Beta Feedberry sedang dalam pengembangan aktif. Seluruh konten dapat diakses gratis.

7 MEI 2026
FEEDberryBISNIS · PASAR · KEBIJAKAN · INDONESIA

Intelijen keuangan AI untuk Indonesia.

Homeless Media Bantah Dirangkul Bakom — Independensi Jadi Isu Utama

Foto: Katadata — Gambar diambil dari sumber artikel asli untuk menghindari kesalahan informasi visual.

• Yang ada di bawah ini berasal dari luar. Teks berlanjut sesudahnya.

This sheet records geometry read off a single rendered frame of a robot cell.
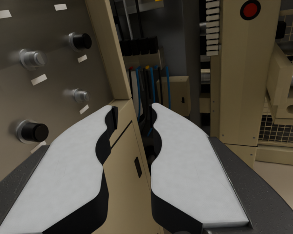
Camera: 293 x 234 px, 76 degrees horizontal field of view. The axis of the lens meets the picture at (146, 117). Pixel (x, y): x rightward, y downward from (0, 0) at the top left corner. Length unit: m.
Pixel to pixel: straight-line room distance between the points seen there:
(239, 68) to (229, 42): 0.08
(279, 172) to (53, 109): 1.46
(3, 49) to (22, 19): 0.06
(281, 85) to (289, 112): 0.09
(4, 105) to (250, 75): 0.59
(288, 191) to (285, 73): 1.07
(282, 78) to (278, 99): 0.05
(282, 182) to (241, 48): 1.10
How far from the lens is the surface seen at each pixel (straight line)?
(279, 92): 0.55
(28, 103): 0.36
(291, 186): 1.54
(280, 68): 0.52
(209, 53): 0.63
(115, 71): 0.51
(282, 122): 0.61
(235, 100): 0.67
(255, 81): 0.65
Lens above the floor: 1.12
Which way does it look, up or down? 31 degrees down
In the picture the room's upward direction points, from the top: 12 degrees counter-clockwise
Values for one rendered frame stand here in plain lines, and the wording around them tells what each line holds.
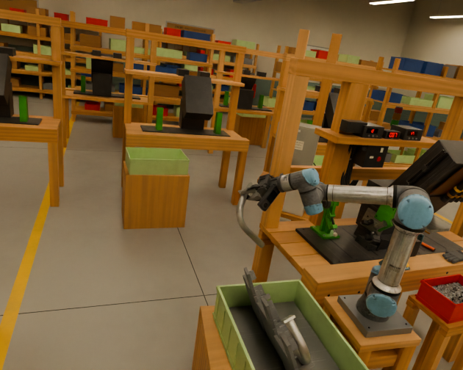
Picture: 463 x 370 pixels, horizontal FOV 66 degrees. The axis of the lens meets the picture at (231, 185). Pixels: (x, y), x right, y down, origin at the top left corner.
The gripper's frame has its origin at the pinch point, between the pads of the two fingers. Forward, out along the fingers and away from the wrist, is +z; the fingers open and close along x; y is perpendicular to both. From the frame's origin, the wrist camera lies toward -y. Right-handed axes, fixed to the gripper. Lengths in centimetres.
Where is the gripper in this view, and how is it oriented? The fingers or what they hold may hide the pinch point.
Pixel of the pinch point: (244, 196)
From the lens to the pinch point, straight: 166.5
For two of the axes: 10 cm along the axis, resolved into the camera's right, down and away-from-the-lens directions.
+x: -5.4, -6.5, -5.3
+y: 2.5, -7.3, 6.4
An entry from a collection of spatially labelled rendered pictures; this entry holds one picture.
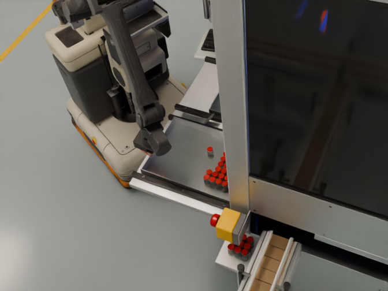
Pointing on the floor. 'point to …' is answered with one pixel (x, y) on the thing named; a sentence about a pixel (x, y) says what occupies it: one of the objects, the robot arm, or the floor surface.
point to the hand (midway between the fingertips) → (150, 153)
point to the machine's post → (233, 99)
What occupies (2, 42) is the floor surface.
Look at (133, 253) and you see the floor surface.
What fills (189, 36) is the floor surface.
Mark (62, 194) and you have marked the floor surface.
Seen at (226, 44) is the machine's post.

Beranda / Kebijakan / Homeless Media Bantah Dirangkul Bakom — Independensi Jadi Isu Utama
Kebijakan

Homeless Media Bantah Dirangkul Bakom — Independensi Jadi Isu Utama

Tim Redaksi Feedberry ·7 Mei 2026 pukul 14.55 · Confidence 5/10 · Sumber: Katadata ↗
Feedberry Score
2.3 / 10

Isu ini bersifat reputasional dan kelembagaan, bukan berdampak langsung pada pasar atau sektor bisnis; urgensi rendah karena tidak ada implikasi ekonomi jangka pendek.

Urgensi 3
Luas Dampak 2
Dampak Indonesia 2

Ringkasan Eksekutif

Kepala Badan Komunikasi Pemerintah (Bakom) Muhammad Qodari mengumumkan pendekatan baru untuk merangkul Indonesia New Media Forum (INMF) guna memperluas strategi komunikasi publik di era digital. Namun, sejumlah platform homeless media yang disebut-sebut terlibat — seperti USS Feeds, bapak2id, Pandemic Talks, dan Folkative — secara terbuka membantah telah bertemu, membuat kesepakatan, atau menjadi mitra resmi Bakom. INMF sendiri menegaskan bahwa daftar media yang beredar di publik hanyalah pemetaan ekosistem, bukan daftar anggota resmi, dan organisasi tersebut masih dalam tahap penggodokan internal. Pernyataan sikap ini menekankan bahwa independensi adalah aset utama media baru dan kepercayaan publik tidak boleh dikompromikan.

Kenapa Ini Penting

Insiden ini menyoroti kerentanan reputasi media baru di Indonesia ketika dikaitkan dengan pemerintah tanpa persetujuan eksplisit. Bagi pelaku industri konten digital dan homeless media, kepercayaan audiens adalah mata uang utama — dan persepsi 'dirangkul pemerintah' bisa langsung mengikis kredibilitas. Ini juga menjadi sinyal bahwa upaya pemerintah memperluas pengaruh komunikasi digital harus lebih hati-hati dalam mengelola persepsi publik, terutama di era di mana independensi media menjadi isu sensitif.

Dampak Bisnis

  • Bagi platform homeless media yang membantah keterlibatan, risiko reputasi langsung muncul: audiens bisa mempertanyakan independensi mereka meskipun sudah membantah. Pemulihan kepercayaan membutuhkan waktu dan konsistensi.
  • Bagi Bakom, insiden ini menunjukkan bahwa strategi komunikasi yang tidak terkoordinasi dengan baik dengan pihak ketiga dapat berbalik menjadi bumerang reputasi. Ke depannya, pendekatan kemitraan dengan media baru harus lebih transparan dan berbasis kesepakatan formal.
  • Bagi ekosistem media digital secara luas, kasus ini memperkuat pentingnya batas yang jelas antara ruang publik dan pemerintah. Setiap keterkaitan — bahkan yang tidak disengaja — bisa memicu krisis kepercayaan yang berdampak pada model bisnis berbasis iklan dan engagement.

Yang Perlu Dipantau

  • Yang perlu dipantau: sikap resmi Bakom selanjutnya — apakah akan mengklarifikasi atau mengakui kesalahan komunikasi, yang bisa mempengaruhi persepsi publik terhadap kredibilitas lembaga.
  • Risiko yang perlu dicermati: potensi polarisasi audiens terhadap homeless media yang dianggap 'dekat pemerintah' — bisa memicu boikot atau penurunan engagement jika tidak dikelola dengan baik.
  • Sinyal penting: respons dari platform homeless media lain yang belum bersuara — jika semakin banyak yang membantah, ini bisa menjadi gelombang penolakan yang memperlemah legitimasi inisiatif Bakom.

Analisis ini dibuat oleh sistem AI Feedberry berdasarkan sumber berita publik dan tidak merupakan saran investasi atau keputusan bisnis. Selalu verifikasi dengan sumber primer.